Update: we setup an environment with the old Jetty 9.2 code and this does
not occur. 9.2 does not send the FIN in #5 above, and seems happy to
receive the rest of the content, despite having sent a response already.

On Tue, Sep 25, 2018 at 10:01 AM Tommy Becker <twbec...@gmail.com> wrote:

> Thanks for your response. I managed to snag a tcp dump of what's going on
> in this scenario. From what I can see the sequence of events is the
> following. Recall that our Jetty server is fronted by a Varnish cache.
>
> 1) Varnish sends the headers and initial part of the content for a large
> POST.
> 2) On the Jetty server, we use a streaming parser and begin validating the
> content.
> 3) We detect a problem with the content and throw an exception that
> results in a 400 Bad Request to the client (via JAX-RS exception mapper)
> 4) An ACK is sent for the segment containing the 400 error.
> 5) The Jetty server sends a FIN.
> 6) An ACK is sent for the FIN
> 7) Varnish sends another segment that continues the content from #1.
> 8) The Jetty server sends a RST.
>
> In the server logs, we see an Early EOF from our JAX-RS resource that is
> parsing the content.

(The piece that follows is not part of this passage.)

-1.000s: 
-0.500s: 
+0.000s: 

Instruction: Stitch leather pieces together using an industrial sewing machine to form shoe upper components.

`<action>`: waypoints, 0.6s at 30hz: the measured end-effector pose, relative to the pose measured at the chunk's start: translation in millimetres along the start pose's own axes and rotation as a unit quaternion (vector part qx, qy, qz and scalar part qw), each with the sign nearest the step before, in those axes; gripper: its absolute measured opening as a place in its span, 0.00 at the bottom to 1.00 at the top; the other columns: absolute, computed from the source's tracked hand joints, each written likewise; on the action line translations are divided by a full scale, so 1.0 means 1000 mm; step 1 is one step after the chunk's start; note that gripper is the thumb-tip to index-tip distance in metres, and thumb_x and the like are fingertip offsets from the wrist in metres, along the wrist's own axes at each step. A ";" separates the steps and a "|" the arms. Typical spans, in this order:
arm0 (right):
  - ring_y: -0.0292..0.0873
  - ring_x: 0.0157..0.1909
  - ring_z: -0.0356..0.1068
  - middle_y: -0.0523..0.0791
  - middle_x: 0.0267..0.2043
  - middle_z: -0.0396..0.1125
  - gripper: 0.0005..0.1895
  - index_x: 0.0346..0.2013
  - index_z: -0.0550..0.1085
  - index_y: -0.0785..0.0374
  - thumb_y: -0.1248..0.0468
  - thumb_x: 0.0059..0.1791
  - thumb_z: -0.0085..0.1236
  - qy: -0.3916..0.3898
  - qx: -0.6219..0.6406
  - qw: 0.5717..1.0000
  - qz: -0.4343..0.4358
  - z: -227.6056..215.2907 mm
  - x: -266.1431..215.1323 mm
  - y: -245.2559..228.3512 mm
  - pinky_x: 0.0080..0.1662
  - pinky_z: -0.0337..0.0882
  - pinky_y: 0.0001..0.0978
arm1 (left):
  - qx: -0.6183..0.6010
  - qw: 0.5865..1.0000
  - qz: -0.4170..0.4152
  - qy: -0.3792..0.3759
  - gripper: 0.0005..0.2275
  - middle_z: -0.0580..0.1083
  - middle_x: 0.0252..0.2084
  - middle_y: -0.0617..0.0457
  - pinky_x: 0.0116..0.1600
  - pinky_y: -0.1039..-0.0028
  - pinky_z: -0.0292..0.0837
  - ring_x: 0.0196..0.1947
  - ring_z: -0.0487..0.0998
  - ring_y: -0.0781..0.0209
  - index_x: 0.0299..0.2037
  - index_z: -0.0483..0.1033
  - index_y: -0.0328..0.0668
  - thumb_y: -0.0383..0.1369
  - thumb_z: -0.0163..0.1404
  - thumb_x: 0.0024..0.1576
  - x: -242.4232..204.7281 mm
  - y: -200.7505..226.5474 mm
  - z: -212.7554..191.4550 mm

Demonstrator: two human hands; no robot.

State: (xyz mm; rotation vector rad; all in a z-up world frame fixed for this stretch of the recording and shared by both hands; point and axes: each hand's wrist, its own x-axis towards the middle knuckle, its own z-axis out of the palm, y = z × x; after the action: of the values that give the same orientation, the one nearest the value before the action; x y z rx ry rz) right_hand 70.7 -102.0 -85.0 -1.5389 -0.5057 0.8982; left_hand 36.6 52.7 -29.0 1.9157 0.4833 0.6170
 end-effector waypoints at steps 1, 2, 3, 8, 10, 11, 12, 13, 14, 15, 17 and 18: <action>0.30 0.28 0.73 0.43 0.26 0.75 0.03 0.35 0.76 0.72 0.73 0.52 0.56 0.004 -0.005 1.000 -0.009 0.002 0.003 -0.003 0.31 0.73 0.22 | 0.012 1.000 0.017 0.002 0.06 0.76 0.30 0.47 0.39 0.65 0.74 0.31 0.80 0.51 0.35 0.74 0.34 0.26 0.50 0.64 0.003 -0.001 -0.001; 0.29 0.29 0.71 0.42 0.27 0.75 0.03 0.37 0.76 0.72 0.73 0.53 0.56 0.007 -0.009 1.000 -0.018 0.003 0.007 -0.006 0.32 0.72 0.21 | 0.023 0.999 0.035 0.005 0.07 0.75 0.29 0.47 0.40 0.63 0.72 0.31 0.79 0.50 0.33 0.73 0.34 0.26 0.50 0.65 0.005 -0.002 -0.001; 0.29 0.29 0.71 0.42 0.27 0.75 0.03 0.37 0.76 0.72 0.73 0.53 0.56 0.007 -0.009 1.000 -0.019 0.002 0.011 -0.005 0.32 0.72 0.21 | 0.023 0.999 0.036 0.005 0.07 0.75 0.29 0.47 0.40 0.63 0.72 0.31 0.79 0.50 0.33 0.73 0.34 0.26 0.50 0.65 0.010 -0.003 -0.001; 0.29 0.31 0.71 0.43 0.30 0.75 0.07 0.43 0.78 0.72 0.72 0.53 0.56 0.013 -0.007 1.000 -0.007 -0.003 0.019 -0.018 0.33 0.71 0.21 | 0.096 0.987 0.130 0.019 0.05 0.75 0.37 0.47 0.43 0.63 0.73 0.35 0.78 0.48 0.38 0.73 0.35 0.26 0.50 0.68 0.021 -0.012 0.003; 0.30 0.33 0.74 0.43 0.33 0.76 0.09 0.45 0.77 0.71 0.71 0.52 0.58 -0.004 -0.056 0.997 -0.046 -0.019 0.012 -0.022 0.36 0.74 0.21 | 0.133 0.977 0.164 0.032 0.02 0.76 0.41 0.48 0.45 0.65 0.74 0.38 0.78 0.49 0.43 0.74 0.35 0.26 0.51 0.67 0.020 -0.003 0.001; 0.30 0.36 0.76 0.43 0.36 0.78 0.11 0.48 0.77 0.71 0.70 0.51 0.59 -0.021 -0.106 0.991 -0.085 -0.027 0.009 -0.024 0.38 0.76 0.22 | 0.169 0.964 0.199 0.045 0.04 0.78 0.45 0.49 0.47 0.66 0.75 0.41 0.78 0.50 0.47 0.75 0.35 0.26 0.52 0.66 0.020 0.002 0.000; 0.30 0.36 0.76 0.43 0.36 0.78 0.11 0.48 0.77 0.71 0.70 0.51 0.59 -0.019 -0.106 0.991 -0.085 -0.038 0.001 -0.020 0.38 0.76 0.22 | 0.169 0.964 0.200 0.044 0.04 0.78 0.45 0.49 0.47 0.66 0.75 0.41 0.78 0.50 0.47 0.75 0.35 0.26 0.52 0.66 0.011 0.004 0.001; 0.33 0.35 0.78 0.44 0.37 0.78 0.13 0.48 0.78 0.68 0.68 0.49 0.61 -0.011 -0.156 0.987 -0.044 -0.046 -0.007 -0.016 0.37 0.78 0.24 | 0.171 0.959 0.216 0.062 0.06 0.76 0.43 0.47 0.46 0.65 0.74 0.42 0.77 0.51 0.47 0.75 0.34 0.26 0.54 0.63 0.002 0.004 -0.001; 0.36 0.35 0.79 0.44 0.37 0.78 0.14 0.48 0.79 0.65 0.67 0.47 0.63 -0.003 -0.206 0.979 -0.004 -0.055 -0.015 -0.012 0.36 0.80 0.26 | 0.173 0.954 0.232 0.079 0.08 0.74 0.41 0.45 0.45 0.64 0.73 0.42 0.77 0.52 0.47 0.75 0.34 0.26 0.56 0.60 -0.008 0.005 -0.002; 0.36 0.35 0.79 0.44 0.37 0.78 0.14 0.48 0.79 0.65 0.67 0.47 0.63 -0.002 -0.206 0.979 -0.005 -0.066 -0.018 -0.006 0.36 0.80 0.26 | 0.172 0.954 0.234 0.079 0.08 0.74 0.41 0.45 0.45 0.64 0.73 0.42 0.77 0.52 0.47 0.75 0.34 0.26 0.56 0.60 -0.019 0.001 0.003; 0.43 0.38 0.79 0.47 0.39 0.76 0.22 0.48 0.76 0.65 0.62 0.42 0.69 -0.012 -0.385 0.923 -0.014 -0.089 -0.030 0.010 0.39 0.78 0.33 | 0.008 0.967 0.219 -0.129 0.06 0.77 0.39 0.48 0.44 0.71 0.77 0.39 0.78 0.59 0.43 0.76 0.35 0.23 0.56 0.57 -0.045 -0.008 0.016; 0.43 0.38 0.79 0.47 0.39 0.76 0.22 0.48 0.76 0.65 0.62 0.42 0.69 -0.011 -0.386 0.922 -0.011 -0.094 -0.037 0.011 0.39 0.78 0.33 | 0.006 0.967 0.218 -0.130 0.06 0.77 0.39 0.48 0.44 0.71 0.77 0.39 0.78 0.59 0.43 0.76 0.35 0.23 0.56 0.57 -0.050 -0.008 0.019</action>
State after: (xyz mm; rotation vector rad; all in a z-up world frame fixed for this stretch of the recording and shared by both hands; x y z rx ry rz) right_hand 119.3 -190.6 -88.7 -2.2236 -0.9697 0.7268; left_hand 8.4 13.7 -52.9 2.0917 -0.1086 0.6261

This all seems pretty ok from the Jetty side, and it
> certainly seems like Varnish is misbehaving here (I'm thinking it may be
> this bug https://github.com/varnishcache/varnish-cache/issues/2332).  But
> I'm still unclear as to why this started after our upgrade from Jetty 9.2
> -> 9.4. Any thoughts?
>
>
>
>
>
>
> On Thu, Sep 20, 2018 at 5:14 AM Simone Bordet <sbor...@webtide.com> wrote:
>
>> Hi,
>>
>> On Wed, Sep 19, 2018 at 4:06 PM Tommy Becker <twbec...@gmail.com> wrote:
>> >
>> > Hi folks,
>> > We recently upgraded our application from Jetty 9.2 to 9.4. After doing
>> so, we've noticed a lot of Early EOF stacktraces happening on POST
>> requests. Of note, our application is fronted by a Varnish cache, which
>> holds connections to the Jetty backend open indefinitely, even though we
>> have the Jetty idle timeout configured to 50s. We're aware this is sub
>> optimal, but it has been this way for some time, and worked fine under
>> Jetty 9.2. To be clear, we do not have any evidence, or even believe that
>> Jetty is doing anything wrong here per-se. But I understand that a fair bit
>> of work happened in Jetty in this area (timeout/socket close) between 9.2
>> and 9.4 and I'm trying to get a high level description of what changed in
>> an attempt to explain the behavior we're seeing now. Any info you could
>> provide would be appreciated!
>> >
>>
>> There have been many changes between Jetty 9.2 and 9.4 in many places.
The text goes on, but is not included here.